[Xml-bin] Some central design issues
Al Snell
alaric@alaric-snell.com
Thu, 12 Apr 2001 10:24:24 +0100 (BST)
On Thu, 12 Apr 2001, Peter Jacobi wrote:
> For example binary content can seen as an alternate external
> representation of base64binary. When accessing with standard DOM
> functions, it will be seen base64 encoded.
Yes, I was planning on making all the extensions low-profile, like
that. Anything that can't be easily done like that can be mapped to
something like:
<xmlbin:binary>...base64...</xmlbin:binary>
This would be needed to be able to round trip binXML through
textXML... otherwise the binary bits would come out as base64 strings
after going through XML :-(
It depends on whether we have access to a schema. If there is a schema,
then that's the way to specify that an element is base64 binary or a
float rather than a string.
If there is not a schema, we need to embed that information.

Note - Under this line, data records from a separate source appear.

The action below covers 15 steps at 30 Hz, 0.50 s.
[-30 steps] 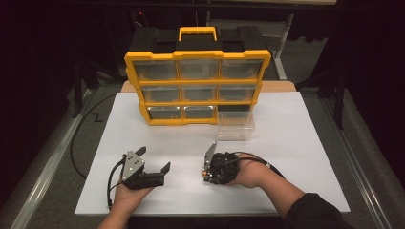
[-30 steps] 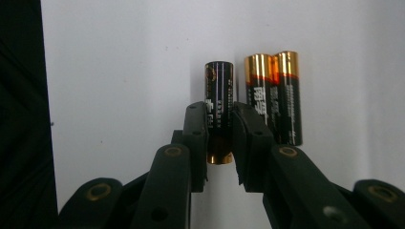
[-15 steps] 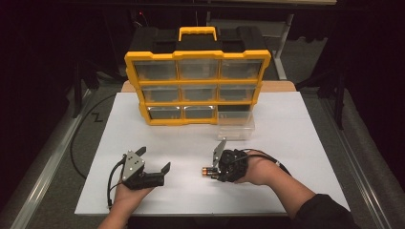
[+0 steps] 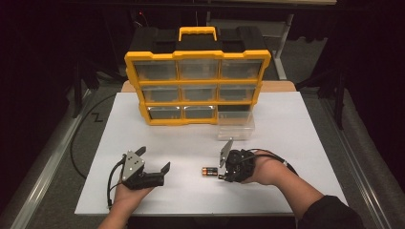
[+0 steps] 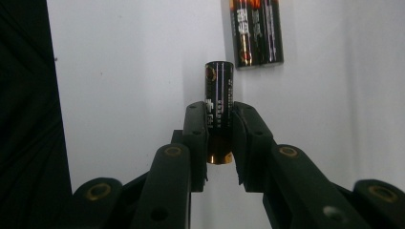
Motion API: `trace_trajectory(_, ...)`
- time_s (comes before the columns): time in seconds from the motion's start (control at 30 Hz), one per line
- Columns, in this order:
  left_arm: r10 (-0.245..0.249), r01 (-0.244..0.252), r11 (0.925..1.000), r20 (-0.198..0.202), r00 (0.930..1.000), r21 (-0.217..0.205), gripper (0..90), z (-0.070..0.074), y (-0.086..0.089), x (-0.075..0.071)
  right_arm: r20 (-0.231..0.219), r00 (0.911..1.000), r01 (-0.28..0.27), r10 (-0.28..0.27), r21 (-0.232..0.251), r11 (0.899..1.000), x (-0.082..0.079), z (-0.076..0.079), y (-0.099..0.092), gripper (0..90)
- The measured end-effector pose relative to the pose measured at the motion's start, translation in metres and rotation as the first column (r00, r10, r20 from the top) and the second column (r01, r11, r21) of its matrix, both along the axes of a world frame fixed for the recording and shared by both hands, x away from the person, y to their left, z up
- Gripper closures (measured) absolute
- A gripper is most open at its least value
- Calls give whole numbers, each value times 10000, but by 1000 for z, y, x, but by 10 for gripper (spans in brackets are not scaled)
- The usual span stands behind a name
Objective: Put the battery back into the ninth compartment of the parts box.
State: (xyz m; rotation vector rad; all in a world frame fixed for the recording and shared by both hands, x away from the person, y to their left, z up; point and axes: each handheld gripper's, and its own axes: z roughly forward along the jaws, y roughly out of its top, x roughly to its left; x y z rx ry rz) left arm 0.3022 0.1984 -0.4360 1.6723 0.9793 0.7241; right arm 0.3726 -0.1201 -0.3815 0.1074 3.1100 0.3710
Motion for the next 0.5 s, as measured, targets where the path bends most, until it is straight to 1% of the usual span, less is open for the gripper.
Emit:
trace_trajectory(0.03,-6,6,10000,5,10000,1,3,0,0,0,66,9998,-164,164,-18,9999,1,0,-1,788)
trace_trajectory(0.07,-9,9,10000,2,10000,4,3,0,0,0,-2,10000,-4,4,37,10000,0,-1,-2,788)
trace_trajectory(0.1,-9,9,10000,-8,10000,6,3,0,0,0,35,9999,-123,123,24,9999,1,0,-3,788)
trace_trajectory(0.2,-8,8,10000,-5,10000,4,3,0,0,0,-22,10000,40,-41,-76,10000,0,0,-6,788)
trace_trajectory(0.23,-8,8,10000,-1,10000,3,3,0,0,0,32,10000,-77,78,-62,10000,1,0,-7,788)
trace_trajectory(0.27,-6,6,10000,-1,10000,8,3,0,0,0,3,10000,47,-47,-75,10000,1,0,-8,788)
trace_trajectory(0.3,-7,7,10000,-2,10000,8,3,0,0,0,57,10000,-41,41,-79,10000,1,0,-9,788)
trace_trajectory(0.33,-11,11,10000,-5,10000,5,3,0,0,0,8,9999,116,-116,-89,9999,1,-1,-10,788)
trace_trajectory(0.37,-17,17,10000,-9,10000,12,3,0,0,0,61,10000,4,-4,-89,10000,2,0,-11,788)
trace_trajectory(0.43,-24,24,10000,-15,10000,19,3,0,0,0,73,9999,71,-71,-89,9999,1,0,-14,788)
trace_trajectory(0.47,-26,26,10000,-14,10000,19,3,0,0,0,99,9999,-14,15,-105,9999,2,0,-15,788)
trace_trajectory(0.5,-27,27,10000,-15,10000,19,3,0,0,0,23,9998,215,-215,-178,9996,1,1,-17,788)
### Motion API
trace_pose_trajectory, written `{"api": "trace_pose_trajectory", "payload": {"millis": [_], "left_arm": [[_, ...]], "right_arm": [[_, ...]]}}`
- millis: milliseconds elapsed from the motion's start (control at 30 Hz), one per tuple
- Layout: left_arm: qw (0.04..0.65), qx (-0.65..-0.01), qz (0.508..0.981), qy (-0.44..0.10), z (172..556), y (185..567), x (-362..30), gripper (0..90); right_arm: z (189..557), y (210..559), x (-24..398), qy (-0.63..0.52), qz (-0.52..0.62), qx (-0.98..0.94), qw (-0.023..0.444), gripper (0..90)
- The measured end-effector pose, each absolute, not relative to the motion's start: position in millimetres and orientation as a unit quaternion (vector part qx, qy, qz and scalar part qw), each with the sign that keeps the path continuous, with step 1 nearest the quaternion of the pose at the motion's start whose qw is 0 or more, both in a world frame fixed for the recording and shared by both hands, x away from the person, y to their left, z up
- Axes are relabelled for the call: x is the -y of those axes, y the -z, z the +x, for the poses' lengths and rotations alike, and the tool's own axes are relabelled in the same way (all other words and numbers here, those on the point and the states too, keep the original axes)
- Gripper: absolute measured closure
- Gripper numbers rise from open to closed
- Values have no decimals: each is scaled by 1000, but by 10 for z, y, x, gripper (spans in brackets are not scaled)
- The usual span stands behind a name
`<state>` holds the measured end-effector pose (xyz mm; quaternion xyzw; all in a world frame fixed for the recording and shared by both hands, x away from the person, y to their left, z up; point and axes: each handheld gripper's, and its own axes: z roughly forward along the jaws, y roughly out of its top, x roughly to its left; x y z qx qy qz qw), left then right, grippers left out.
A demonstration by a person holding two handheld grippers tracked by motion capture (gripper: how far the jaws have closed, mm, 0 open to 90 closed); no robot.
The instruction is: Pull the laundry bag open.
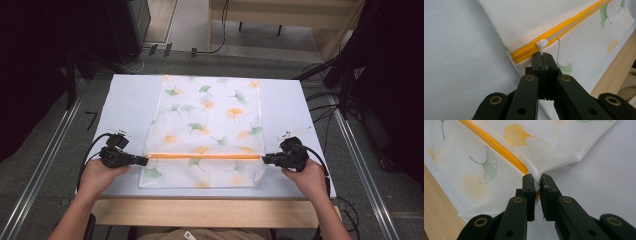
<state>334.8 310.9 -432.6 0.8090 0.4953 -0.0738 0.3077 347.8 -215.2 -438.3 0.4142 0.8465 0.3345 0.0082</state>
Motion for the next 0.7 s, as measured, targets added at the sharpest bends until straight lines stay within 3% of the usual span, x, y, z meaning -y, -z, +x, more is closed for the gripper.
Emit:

There are maybe several possible translations:
1) Unschemaed tXML into bXML - all CDATA stored as strings unless they
have binxml:type attributes specifying that they are to be read as floats
or binary in base64, etc.
2) bXML into XML, sans schema - all doubles, binaries, etc. stored as
CDATAs with appropriate textual representations; binxml:type attributes
added to all elements with CDATA, specifying its type. If there are
multiple values in an element we give it binxml:type "compound" and then
list <binxml:value type="..."> elements inside it.
3) Schemad tXML into bXML and vice versa - CDATA handled with knowledge of
its intended type from the schema
> 3. Seekability
>
> This would be key benefit of a binary external representation. We should
> look how its done in MPEG7.
Mmmm. Seekability, if implemented naively, can hamper streaming - what did
you think of my proposal for combining the two by having a streamed
SAX-event representation followed by an optional index?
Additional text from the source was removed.